— DATA EXCERPTS —

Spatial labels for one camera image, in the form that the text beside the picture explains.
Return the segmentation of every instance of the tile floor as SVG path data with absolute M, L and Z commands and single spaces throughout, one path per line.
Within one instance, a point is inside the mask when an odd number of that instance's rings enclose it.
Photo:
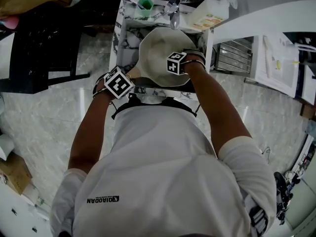
M 99 34 L 96 38 L 82 35 L 77 71 L 91 72 L 90 78 L 54 85 L 35 95 L 2 93 L 5 112 L 0 116 L 0 128 L 14 140 L 15 152 L 25 159 L 34 185 L 48 204 L 67 169 L 73 138 L 92 100 L 93 85 L 108 70 L 111 41 L 111 34 Z M 301 104 L 276 91 L 244 84 L 240 77 L 213 76 L 227 91 L 260 149 L 270 147 L 269 162 L 273 170 L 285 171 L 305 136 L 307 119 L 299 116 Z M 115 100 L 115 105 L 125 102 L 126 98 Z M 196 101 L 181 102 L 194 110 L 198 107 Z M 114 111 L 110 106 L 102 156 L 112 147 L 114 121 L 110 116 Z M 201 108 L 197 122 L 210 138 L 209 124 Z

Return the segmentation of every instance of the marble countertop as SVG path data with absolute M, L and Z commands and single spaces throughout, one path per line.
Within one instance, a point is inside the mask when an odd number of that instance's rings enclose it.
M 109 64 L 110 70 L 116 65 L 119 65 L 125 72 L 128 72 L 138 61 L 139 44 L 143 38 L 156 27 L 170 27 L 169 16 L 164 13 L 164 6 L 167 4 L 167 1 L 152 1 L 154 3 L 154 8 L 151 16 L 143 17 L 138 14 L 134 3 L 131 3 L 128 0 L 121 0 L 112 40 Z M 213 47 L 213 31 L 207 30 L 201 32 L 192 29 L 186 24 L 185 17 L 193 10 L 193 7 L 180 5 L 179 29 L 186 33 L 196 46 L 204 52 L 206 56 L 206 67 L 209 69 Z M 133 88 L 131 92 L 152 96 L 198 100 L 194 93 L 172 89 L 137 86 Z

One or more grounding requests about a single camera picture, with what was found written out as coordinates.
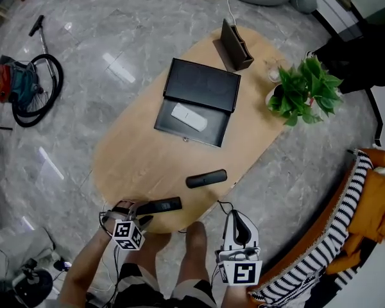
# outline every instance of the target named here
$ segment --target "gray marble floor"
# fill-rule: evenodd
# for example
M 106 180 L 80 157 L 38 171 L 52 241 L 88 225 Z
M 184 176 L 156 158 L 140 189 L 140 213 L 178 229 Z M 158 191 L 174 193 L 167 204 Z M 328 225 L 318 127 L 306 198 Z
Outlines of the gray marble floor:
M 313 17 L 288 4 L 268 8 L 230 0 L 230 5 L 239 25 L 262 33 L 294 64 L 329 38 Z M 46 16 L 49 51 L 63 65 L 65 85 L 54 108 L 33 128 L 16 126 L 11 106 L 0 104 L 0 124 L 14 126 L 12 132 L 0 131 L 0 224 L 18 227 L 16 221 L 24 216 L 44 225 L 60 254 L 73 259 L 98 228 L 103 205 L 91 174 L 96 143 L 172 57 L 230 16 L 227 0 L 26 0 L 12 6 L 11 20 L 0 28 L 0 56 L 31 60 L 41 53 L 39 38 L 28 36 L 40 14 Z M 114 71 L 116 65 L 133 79 Z M 280 135 L 225 198 L 259 226 L 264 261 L 319 204 L 345 149 L 372 143 L 376 122 L 368 98 L 356 92 L 343 100 L 337 114 L 324 123 L 299 124 Z M 225 216 L 214 207 L 202 219 L 212 273 Z M 158 258 L 158 278 L 166 295 L 176 282 L 183 240 L 182 234 L 173 234 Z M 113 271 L 110 247 L 105 262 Z M 110 285 L 102 265 L 94 284 L 101 289 Z M 218 278 L 214 284 L 220 300 L 224 287 Z M 92 291 L 101 298 L 111 294 Z

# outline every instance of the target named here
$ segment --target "vacuum hose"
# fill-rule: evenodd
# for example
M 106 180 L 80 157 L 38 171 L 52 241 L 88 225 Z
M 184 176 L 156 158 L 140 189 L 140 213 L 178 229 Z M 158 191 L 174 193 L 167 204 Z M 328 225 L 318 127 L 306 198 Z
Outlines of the vacuum hose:
M 53 63 L 53 65 L 57 69 L 58 73 L 58 80 L 55 75 L 51 77 L 53 81 L 53 90 L 51 92 L 50 98 L 48 102 L 40 109 L 34 111 L 34 112 L 27 112 L 23 111 L 19 108 L 17 103 L 13 103 L 12 110 L 13 110 L 13 116 L 15 121 L 19 126 L 22 126 L 23 128 L 29 128 L 31 126 L 35 126 L 37 123 L 41 121 L 41 119 L 47 114 L 47 112 L 51 109 L 53 106 L 56 98 L 61 93 L 62 87 L 63 87 L 63 81 L 64 81 L 64 74 L 62 66 L 60 65 L 60 62 L 52 55 L 50 54 L 41 54 L 37 57 L 35 57 L 31 63 L 35 64 L 38 60 L 45 59 L 48 60 L 50 63 Z M 30 122 L 24 122 L 20 120 L 20 117 L 35 117 L 36 118 Z

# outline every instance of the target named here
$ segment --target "open black box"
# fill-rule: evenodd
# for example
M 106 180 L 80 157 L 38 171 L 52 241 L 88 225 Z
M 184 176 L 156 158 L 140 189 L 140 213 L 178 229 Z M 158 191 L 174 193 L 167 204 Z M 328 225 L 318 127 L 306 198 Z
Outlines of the open black box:
M 221 147 L 240 80 L 238 74 L 173 58 L 154 128 Z M 205 117 L 206 129 L 199 132 L 171 116 L 177 103 Z

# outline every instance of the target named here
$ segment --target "hand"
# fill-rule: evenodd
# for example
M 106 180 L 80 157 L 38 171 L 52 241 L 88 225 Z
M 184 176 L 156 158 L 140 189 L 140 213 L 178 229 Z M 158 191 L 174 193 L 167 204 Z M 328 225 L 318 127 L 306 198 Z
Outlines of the hand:
M 129 209 L 134 203 L 131 202 L 131 201 L 120 201 L 118 204 L 117 204 L 117 207 L 121 207 L 121 208 L 125 208 L 125 209 Z M 112 219 L 112 218 L 109 218 L 105 224 L 104 224 L 104 227 L 112 234 L 113 231 L 114 231 L 114 226 L 116 225 L 116 220 L 115 219 Z

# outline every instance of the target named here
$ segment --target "oval table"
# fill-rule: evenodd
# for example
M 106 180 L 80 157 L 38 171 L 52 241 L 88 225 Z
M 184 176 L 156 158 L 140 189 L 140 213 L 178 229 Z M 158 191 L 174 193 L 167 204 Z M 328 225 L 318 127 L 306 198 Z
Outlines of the oval table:
M 222 200 L 283 129 L 284 120 L 267 109 L 265 97 L 275 86 L 268 80 L 268 63 L 284 57 L 256 31 L 240 26 L 237 29 L 254 62 L 238 72 L 241 82 L 237 104 L 221 148 L 186 142 L 154 129 L 169 69 L 123 111 L 97 145 L 94 181 L 110 204 L 123 198 L 181 198 L 182 210 L 154 214 L 150 232 L 174 232 L 196 221 L 216 200 Z M 180 58 L 225 69 L 213 44 L 220 33 L 221 29 L 213 31 Z M 195 189 L 185 184 L 188 176 L 218 169 L 227 171 L 227 181 Z

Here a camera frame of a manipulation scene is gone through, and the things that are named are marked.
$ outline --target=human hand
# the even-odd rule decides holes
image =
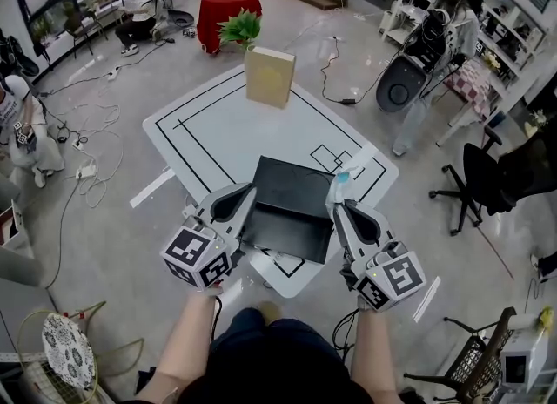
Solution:
[[[217,280],[211,286],[209,286],[206,290],[202,291],[201,293],[207,297],[216,297],[223,293],[223,287],[221,284],[223,283],[222,280]]]

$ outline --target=cardboard box
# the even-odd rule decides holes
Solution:
[[[296,56],[260,46],[245,53],[245,92],[248,99],[285,108],[290,95]]]

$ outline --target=yellow object
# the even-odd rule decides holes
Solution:
[[[260,46],[245,53],[245,95],[252,101],[285,108],[296,56]]]
[[[541,310],[540,315],[538,316],[538,327],[541,330],[547,330],[548,333],[551,333],[551,328],[554,325],[554,310],[550,306],[546,306],[544,309]]]

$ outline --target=red tablecloth
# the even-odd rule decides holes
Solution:
[[[209,54],[218,50],[220,26],[217,23],[226,22],[228,17],[236,17],[242,8],[261,15],[259,0],[201,0],[198,38]]]

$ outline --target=white tape marking
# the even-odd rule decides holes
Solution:
[[[427,307],[429,306],[429,303],[433,299],[433,296],[437,292],[437,288],[439,287],[440,283],[441,283],[441,278],[439,276],[437,276],[435,278],[435,280],[433,281],[432,285],[427,290],[427,293],[424,296],[424,299],[421,301],[418,308],[416,309],[416,313],[414,313],[414,316],[412,316],[412,319],[414,319],[416,323],[419,322],[419,320],[421,319],[421,316],[426,311]]]
[[[152,183],[150,183],[140,193],[138,193],[130,200],[130,206],[133,209],[138,207],[141,203],[144,202],[145,199],[147,199],[147,197],[149,197],[149,195],[155,192],[166,181],[174,177],[174,175],[175,173],[172,169],[168,169],[166,172],[162,172],[157,179],[155,179]]]

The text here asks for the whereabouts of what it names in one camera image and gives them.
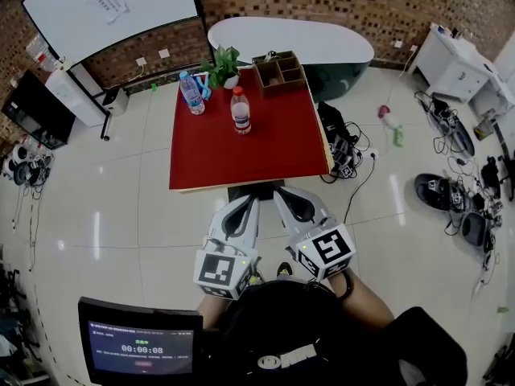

— TASK STATEMENT —
Copy, from the lines above, each one that holds "what".

— ANSWER SPACE —
One or more grounding requests about a single camera picture, with what was found written out as coordinates.
The text here asks for the whereabouts of what it names in one camera image and gives them.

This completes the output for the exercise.